We are all cursed with lives of professional discontent, watching on longingly as our colleagues move on

Office culture seems to be something you just can’t help but hate. You may be bowled over when you first join a new firm. Or you may be one of those grizzled veterans who try and ignore things like culture. Photo: ThinkStockPremium
Office culture seems to be something you just can’t help but hate. You may be bowled over when you first join a new firm. Or you may be one of those grizzled veterans who try and ignore things like culture. Photo: ThinkStock

One of the most important rules of column-writing drilled into my head when I was a young, impressionable journalist was that no piece should ever start with the word “I".

I don’t want to sound all pompous or immodest. In fact, you will struggle to find a more modest columnist. But in my brief cubicle life I’ve had the opportunity to work in a variety of workplaces. Namely: automotive parts factory, B2B (business-to-business) supply chain dotcom, management consultancy, TOEFL coaching centre, ceiling fan manufacturer, youth magazine, sitting at home and typing, and, finally, the exciting newsroom of India’s finest financial publication.

(Ah yes. The heady of days of applying B2B/B2C, or business-to-consumer, to any bloody business and instantly tripling its stock price. Good times. Great times. Times with proper paid lunches, unlimited colour printing, enterprise-level piracy, no dress code and very little shaving before going to work.)

Each of those industries, of course, are very different with tremendously dissimilar workplaces, office cultures, cubicle equipment and job descriptions.

Yet, each time I moved to a new job I’d have the exact same parting conversations with colleagues at my old one.

First of all, without fail, they’d say how fortunate I was. “Boss, you are lucky yaar. You are escaping from this horrible place."

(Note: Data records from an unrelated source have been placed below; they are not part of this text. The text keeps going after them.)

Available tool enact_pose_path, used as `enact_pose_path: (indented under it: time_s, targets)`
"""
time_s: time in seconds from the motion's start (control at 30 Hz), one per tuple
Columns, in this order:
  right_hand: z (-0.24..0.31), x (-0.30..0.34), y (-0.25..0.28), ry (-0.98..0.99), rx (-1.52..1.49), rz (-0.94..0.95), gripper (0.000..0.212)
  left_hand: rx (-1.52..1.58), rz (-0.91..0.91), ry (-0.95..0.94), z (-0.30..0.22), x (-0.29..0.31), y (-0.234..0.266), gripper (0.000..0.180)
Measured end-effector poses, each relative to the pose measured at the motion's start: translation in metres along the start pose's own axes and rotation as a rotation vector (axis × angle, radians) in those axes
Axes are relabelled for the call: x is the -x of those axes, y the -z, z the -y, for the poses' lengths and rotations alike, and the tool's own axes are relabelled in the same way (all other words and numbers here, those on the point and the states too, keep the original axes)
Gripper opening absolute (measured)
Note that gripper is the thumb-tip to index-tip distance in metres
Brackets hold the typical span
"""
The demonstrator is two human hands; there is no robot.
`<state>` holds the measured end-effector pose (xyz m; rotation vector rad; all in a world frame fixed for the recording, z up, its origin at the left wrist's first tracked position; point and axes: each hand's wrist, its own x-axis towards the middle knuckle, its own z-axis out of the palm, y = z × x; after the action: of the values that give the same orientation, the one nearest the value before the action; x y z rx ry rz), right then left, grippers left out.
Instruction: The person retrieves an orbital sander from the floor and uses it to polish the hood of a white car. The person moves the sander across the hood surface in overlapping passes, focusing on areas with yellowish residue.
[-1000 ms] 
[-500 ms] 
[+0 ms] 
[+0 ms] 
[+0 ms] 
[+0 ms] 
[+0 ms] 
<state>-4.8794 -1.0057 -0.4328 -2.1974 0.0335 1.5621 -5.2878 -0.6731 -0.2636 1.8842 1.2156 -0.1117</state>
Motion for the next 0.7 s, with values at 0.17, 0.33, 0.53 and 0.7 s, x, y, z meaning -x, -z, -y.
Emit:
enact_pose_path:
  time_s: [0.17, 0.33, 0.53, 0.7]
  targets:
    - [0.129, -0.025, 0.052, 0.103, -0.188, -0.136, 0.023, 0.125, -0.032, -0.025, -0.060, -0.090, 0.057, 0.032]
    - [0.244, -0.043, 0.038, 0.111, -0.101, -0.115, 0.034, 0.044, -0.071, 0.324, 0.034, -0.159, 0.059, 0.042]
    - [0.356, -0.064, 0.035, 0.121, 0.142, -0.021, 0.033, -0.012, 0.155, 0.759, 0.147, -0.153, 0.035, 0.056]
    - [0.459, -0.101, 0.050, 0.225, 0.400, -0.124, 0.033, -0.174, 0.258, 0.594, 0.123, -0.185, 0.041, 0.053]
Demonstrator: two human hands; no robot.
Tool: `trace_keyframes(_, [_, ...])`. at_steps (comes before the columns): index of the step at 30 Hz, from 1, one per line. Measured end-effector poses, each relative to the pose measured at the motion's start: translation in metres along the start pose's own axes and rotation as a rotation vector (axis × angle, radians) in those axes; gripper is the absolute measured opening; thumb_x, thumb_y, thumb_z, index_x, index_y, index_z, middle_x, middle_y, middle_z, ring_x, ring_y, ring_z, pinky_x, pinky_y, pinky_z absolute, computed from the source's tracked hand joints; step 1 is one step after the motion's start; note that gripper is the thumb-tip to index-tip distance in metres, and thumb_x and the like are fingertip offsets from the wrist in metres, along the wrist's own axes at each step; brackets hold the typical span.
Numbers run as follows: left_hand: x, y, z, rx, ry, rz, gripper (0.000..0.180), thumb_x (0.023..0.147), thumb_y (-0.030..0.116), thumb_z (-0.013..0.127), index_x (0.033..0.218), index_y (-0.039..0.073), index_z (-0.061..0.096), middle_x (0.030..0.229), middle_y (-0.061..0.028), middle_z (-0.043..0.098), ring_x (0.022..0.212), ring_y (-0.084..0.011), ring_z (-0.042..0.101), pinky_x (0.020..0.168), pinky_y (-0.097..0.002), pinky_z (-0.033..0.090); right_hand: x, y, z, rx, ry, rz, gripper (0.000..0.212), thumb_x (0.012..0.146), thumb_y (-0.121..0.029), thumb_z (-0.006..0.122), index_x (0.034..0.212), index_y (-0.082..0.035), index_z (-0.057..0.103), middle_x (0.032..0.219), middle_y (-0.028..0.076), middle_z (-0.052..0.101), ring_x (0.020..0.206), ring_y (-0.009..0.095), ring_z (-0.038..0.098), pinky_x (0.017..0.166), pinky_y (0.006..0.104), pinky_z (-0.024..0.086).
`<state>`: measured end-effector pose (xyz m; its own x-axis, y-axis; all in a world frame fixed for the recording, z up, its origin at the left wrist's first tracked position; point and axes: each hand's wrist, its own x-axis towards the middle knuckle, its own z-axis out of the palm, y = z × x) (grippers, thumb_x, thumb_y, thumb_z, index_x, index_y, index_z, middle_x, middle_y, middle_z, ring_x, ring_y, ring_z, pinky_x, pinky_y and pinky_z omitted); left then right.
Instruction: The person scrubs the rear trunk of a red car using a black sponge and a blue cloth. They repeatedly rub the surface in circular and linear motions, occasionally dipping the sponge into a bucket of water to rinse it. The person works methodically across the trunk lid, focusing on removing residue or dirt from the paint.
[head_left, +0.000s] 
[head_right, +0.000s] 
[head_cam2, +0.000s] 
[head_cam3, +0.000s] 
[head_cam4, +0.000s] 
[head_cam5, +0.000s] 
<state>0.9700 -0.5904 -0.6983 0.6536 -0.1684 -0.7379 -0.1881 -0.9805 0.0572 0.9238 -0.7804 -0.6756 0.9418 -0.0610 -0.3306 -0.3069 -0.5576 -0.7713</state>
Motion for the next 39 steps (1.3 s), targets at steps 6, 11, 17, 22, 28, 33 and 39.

Every. Single. Time. Not once has anyone asked me to stay back because the new job sounded inferior in comparison. It was as if the only thing on people’s minds as soon as they got into company…was to figure how to get out.

Sure there was the odd boss or HR manager who’d try to cut some supremely amorphous “deal" to get me to reconsider:

“We are prepared to increase your group performance variable bonus payout scheme cap to 17% of your basic salary if you stay…"

“Can you please repeat that offer?"

“Your variable bonus group payout insurance allocation…damn you. More Sodexo?"

But in general, my colleagues sent me off like prisoners sending off a freed inmate. There was jubilant chanting in unison and clanging of mugs.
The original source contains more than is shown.